Изменить размер шрифта - +

Когда ему представили Татьяну Ставич — нового экономиста у смежников, — Михаил Павлович только скользнул по ее лицу равнодушно-приветливым взглядом и одарил молодую женщину дежурной улыбкой. И тут же забыл о ней, вежливо кивнув и отойдя для разговора с главным инженером.

Второй раз они встретились тоже по делу — Котенев приехал отстаивать неотъемлемые права своего объединения.

Директор пригласил для разговора главного инженера и начальника планового отдела, вместе с которым пришла Татьяна Васильевна. Сидя напротив нее за широким и длинным столом в директорском кабинете, Михаил Павлович получил возможность приглядеться к новому экономисту — высокая грудь, красивые глаза, умело наложенный грим. Неброская, но очень привлекательная, уютная и располагающая к себе женщина. Когда Ставич выходила, чтобы принести необходимые документы, Котенев успел убедиться, что и ноги у нее высший класс. И тут же вспомнил присказку давнего приятеля, философски рассуждавшего: если вижу красивую бабу, думаю: почему не моя, а когда станет моей, не дает покоя другая мысль: зачем она мне?

Действительно, зачем она Михаилу Павловичу? Ставич явно не из тех, кто готов на недолгие, ни к чему не обязывающие связи. Она не станет благосклонно принимать подарки-откупы при расставании, а потом шарить вокруг глазами в поисках нового достойного приключения, способного принести шубку, цветной телевизор или нечто подобное — хотя бы продвижение по службе или теплое местечко. Нет, она явно не из таких, и надо ли топтаться вокруг в брачном танце, как мальчишка? Слава богу, пятый десяток разменял, повидал кое-чего в жизни. Но отчего же тянет к ней и хочется ощутить ее ладонь на своей щеке, зарыться носом в пушистые волосы, прижать к себе, чувствуя, как податливо-упруго изгибается стройное тело?

После совещания он специально завел разговор, позволивший Ставич задержаться и принять в нем участие. Почему-то не хотелось, чтобы она ушла, исчезла за высокими дверями кабинета, обитыми коричневым дерматином.

Месяц или два они не виделись — не было причин ездить к смежникам, и все ограничивалось телефонными звонками.

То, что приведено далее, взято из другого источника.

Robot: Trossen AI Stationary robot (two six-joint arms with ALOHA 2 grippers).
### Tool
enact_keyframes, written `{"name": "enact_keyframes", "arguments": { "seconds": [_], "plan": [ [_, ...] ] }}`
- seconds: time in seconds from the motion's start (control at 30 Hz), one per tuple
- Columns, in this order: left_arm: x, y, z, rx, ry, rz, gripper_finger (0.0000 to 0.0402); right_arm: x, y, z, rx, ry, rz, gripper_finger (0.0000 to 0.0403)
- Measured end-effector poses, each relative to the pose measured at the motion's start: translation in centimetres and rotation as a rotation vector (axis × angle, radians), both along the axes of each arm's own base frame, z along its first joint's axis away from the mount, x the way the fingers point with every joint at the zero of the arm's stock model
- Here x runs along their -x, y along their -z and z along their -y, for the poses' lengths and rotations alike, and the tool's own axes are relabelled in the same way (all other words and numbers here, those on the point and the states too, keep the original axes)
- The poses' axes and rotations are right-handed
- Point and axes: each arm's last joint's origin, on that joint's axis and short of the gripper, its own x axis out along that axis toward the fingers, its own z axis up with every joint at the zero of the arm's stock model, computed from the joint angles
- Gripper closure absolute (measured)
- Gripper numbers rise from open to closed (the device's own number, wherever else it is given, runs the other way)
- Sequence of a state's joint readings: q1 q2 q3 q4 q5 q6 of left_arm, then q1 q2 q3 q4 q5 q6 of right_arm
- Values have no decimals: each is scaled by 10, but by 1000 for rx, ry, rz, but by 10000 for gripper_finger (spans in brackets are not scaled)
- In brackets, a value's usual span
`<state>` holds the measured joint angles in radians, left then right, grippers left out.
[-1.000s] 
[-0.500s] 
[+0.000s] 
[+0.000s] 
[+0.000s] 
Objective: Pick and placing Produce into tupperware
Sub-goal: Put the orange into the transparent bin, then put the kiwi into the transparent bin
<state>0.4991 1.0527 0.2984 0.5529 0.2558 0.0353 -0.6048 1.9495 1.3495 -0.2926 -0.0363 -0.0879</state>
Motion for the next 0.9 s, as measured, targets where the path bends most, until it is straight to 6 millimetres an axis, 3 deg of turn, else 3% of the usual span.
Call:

Когда Лиду в очередной раз положили в больницу на обследование, Котенев промаялся несколько дней, потом решился и набрал номер служебного телефона Татьяны Васильевны. Растягивая слова, сбиваясь и ругая себя за нерешительность, Михаил Павлович пригласил ее поужинать. К его удивлению, она согласилась.

В ресторане он сунул метру четвертную и получил столик на двоих, заказал ужин и, неожиданно для себя, начал выкладывать Ставич все как на духу — про неудачную женитьбу в молодости, долгое одиночество, счастливо обретенную Лиду и про ее ужасную болезнь, лишившую его последней надежды иметь детей.

Татьяна слушала не перебивая. Не кокетничала, не строила из себя черт знает что, а приняла его исповедь просто и естественно, словно они были старыми добрыми знакомыми или случайными попутчиками, доверившими друг другу самое сокровенное в полной уверенности, что оно не пойдет дальше гулять по свету. Она тоже рассказала о себе: недолгое и неудачное замужество, детей не было, разменялись и живет теперь одна, в новом районе. Сама родом не из Москвы, дома остались родители, и вообще, ее жизнь как у среднестатистической Марии Ивановны.

— Почему Марии Ивановны? — не понял Котенев.

Михаил Павлович после ужина отвез Ставич домой, вернулся к себе и долго курил, сидя на кухне, — какие бесы толкают его в пропасть страстей и как понять самого себя: неужели он любит одновременно двух женщин? Бывает ли такое, чтобы влекло к жене, прошибала слеза от умильной жалости к ней, чтобы хотелось ее успокоить, приласкать и в то же время чтобы в крови полыхал пожар при виде другой женщины, везде мерещилась она и приходила к тебе во сне? Чтобы желал слышать ее голос и упивался им, не вникая в суть произносимых слов, чтобы перед мысленным взором везде и всюду она — ее руки, губы, волосы?.